WORK TO BE COMPLETED — Where the material below has a line containing "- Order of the", start repeating exactly, and keep going through the line containing "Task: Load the", with no other lines.
INPUT DATA below:
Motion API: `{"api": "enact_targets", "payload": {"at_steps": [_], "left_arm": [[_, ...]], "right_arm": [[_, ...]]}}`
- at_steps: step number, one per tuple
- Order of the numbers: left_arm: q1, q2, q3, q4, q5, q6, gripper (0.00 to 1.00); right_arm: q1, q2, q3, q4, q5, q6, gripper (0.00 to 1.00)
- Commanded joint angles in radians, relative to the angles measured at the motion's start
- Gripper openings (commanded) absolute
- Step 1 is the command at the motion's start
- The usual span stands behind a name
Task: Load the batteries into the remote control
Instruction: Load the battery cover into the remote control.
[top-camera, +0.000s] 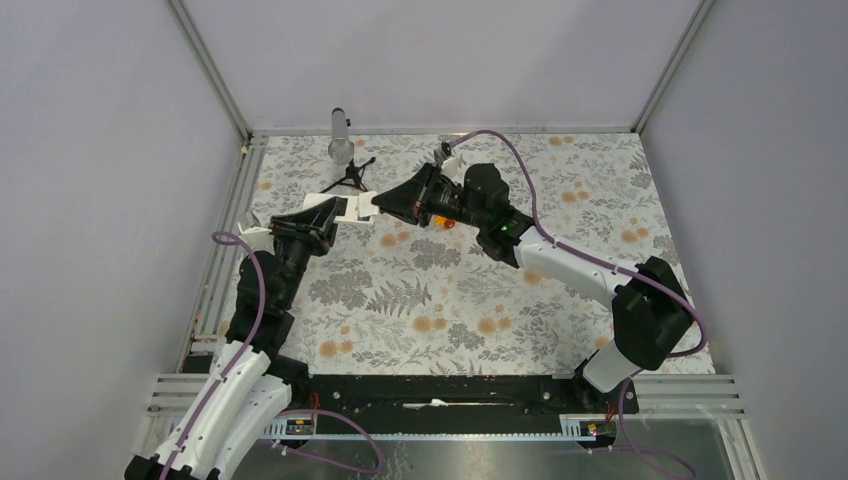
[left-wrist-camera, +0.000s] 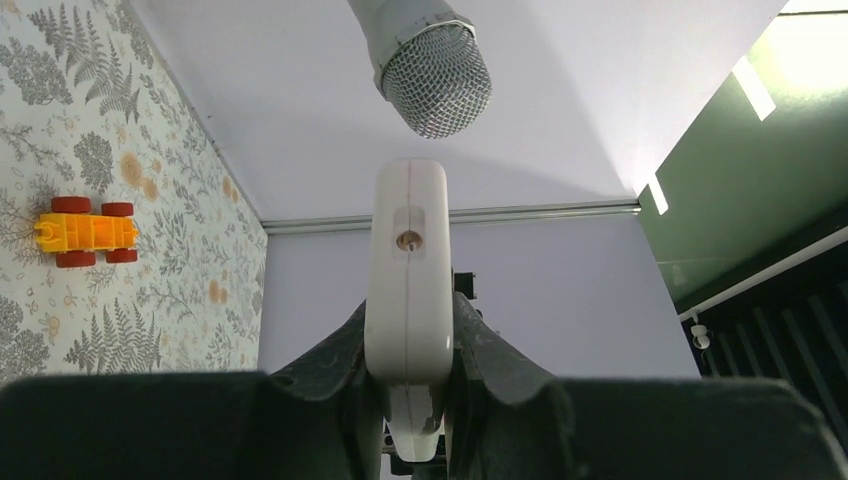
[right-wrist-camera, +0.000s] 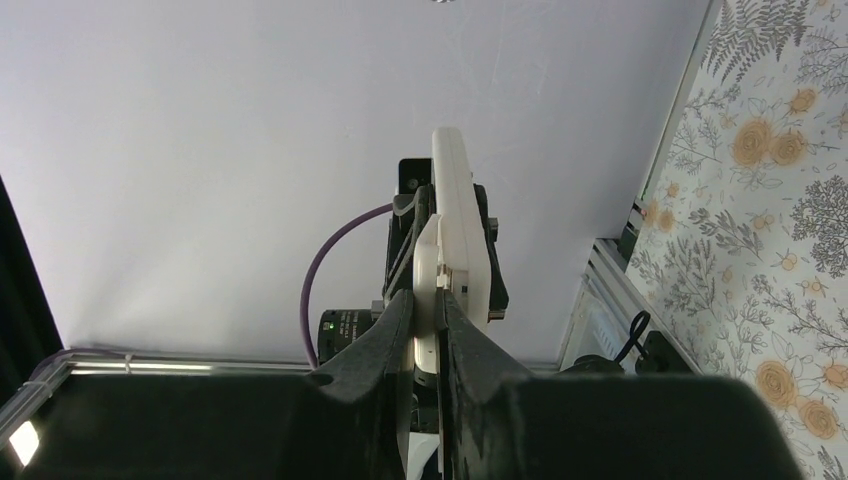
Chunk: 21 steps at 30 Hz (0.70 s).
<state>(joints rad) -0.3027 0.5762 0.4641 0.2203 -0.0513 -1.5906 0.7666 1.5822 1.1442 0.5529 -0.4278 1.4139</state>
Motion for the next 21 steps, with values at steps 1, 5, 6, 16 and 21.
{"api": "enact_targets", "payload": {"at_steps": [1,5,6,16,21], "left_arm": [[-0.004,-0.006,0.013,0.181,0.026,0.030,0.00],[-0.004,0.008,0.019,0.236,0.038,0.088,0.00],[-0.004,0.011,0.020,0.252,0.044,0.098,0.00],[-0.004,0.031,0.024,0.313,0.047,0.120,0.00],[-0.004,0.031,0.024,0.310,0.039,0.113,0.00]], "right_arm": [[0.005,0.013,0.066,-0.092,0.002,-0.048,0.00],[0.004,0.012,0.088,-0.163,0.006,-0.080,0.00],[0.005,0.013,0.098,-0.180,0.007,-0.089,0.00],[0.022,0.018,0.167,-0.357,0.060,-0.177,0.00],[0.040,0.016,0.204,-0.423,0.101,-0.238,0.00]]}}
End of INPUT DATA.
SOLUTION BELOW —
- Order of the numbers: left_arm: q1, q2, q3, q4, q5, q6, gripper (0.00 to 1.00); right_arm: q1, q2, q3, q4, q5, q6, gripper (0.00 to 1.00)
- Commanded joint angles in radians, relative to the angles measured at the motion's start
- Gripper openings (commanded) absolute
- Step 1 is the command at the motion's start
- The usual span stands behind a name
Task: Load the batteries into the remote control

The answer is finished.